Pigliucci is surely correct it when he points out that there is no equivalent positive counterpart to atheism, as evidenced by the heterogeneous philosophical positions maintained by atheists: 
Those like Jen and myself adopt a progressive liberal approach to social issues, i.e. we become secular humanists. But other atheists choose libertarianism, or Objectivism (yeah, don’t ask me why). And let’s not forget that — as much as we usually don’t acknowledge it — there are likely plenty of straightforward conservatives who are also atheists. This variety shouldn’t at all be puzzling, because atheism is not a social or political philosophy in its own right, it is a simple metaphysical or epistemic statement about the non existence of a particular type of postulated entity. 
That of course raises the question as to why a progressive liberal approach to social issues is right, as opposed to libertarianism, conservatism or Objectivism (Pigliucci’s scorn is well-placed.) Christians would argue that much of the liberal approach to social issues derives from a religious base, with secular humanism being dependent on Christianity for those values. Irrespective of whether Christians are ultimately right to make that assertion, it’s not unreasonable for them to make it. The vitriol with which some atheists support New Atheism is also counterproductive. Pigliucci noted: 
Here are some excerpts from Carrier’s post about A+, just to give you a taste: 
“There is a new atheism brewing, and it’s the rift we need, to cut free the dead weight so we can kick the C.H.U.D.’s back into the sewers and finally disown them, once and for all.”  
“Anyone who makes a fallacious argument and, when shown that they have, does not admit it, is not one of us, and is to be marginalized and kicked out, as not part of our movement, and not anyone we any longer wish to deal with.”  
“I do not think it is in our interests any longer to cooperate in silence with irrational people, when it is irrationality that is the fundamental root cause of all human evil. Anyone who disagrees with that is simply not someone we can work with.” 
“We cannot hold our tongue and not continue to denounce their irrationality in any other sphere, because to do so would be to become a traitor to our own values.” 

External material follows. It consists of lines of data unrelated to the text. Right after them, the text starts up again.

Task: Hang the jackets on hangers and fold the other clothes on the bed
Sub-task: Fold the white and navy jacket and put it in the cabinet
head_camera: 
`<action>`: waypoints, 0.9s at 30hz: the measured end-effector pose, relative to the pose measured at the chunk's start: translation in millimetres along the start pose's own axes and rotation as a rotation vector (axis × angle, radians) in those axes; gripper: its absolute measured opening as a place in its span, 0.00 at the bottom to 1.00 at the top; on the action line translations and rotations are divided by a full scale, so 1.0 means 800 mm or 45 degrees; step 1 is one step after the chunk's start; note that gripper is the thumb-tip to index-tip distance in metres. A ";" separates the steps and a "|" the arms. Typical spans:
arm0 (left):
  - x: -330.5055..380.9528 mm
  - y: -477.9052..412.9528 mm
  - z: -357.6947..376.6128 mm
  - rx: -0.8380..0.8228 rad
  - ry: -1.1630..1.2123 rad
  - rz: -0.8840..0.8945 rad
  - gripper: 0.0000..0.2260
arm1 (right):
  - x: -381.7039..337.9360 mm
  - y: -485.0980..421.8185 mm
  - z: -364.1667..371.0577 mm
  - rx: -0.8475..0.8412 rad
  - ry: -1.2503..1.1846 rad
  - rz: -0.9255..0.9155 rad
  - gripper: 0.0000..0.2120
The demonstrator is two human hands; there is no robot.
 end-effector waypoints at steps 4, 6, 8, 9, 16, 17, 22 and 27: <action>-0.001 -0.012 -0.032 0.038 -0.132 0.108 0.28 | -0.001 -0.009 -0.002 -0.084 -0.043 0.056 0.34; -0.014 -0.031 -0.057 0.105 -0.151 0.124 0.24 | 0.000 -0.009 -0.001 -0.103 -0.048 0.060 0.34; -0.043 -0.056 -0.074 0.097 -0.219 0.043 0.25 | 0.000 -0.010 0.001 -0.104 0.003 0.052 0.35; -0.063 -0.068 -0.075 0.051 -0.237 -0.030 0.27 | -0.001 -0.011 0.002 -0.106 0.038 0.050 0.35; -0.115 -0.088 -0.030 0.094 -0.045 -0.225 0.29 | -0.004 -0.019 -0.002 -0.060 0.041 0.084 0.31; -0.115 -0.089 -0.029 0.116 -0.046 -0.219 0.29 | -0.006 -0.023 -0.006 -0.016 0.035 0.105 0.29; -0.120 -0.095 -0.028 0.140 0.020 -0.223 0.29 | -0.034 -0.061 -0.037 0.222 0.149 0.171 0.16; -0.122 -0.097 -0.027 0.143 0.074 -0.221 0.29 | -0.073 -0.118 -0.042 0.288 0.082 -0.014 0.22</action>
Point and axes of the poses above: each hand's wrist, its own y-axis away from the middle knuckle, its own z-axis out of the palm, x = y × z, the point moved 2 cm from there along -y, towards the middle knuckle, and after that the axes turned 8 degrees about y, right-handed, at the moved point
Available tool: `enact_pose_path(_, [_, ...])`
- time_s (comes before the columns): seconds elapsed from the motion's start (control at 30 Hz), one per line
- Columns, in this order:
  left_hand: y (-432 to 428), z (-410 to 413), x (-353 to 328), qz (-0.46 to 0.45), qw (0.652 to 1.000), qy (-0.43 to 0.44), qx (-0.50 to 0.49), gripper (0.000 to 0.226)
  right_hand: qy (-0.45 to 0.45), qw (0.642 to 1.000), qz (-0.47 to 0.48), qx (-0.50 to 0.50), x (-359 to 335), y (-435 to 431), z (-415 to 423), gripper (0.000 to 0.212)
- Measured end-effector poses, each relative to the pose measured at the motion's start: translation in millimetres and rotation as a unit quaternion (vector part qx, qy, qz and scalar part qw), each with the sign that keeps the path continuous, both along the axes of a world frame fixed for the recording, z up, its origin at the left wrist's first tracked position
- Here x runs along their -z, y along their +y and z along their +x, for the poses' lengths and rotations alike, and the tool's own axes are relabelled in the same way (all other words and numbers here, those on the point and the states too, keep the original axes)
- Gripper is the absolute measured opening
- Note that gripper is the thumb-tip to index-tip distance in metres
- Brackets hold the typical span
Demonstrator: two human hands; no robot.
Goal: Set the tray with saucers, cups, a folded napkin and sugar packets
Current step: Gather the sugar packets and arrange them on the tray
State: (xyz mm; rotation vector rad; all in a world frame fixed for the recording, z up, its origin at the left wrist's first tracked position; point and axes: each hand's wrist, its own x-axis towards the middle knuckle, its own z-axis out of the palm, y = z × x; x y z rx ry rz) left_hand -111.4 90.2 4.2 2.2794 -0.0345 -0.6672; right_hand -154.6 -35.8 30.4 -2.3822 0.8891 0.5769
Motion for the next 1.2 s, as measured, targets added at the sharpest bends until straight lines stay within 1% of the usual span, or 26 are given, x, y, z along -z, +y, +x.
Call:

“This does not mean we can’t be angry or mean or harsh, when it is for the overall good (as when we mock or vilify the town neonazi); ridiculing the ridiculous is often in fact a moral obligation, and insults are appropriate when they are genuinely appropriate.” 
“And if you are complicit in that, or don’t even see what’s wrong with it, or worse, plan to engage in Christian-style apologetics for it, defending it with the same bulls__t fallacies and tactics the Christians use to defend their own immorality or that of their fictional god, then I don’t want anything to do with you. You are despicable. You are an awful person. You disgust me. You are not my people.” 
The overwrought nature of this response was poorly received by McCreight: 
And here is the kicker: shortly after Carrier posted his rant, Jen McCreight herself tweeted the following: 
“Finally had time 2 read Richard Carrier’s #atheismplus piece. His language was unnecessarily harsh, divisive & ableist. Doesn’t represent A+.”  
I guess the new movement has already excommunicated someone, and that happens to be its most viciously vocal supporter so far. 

Ignorance of its own history and factionalism will not doom the New Atheism as mainstream Christianity produces enough disenchanted ex-Christians to maintain its numbers, but it is hard to avoid concluding that this represents something of an own-goal for the movement.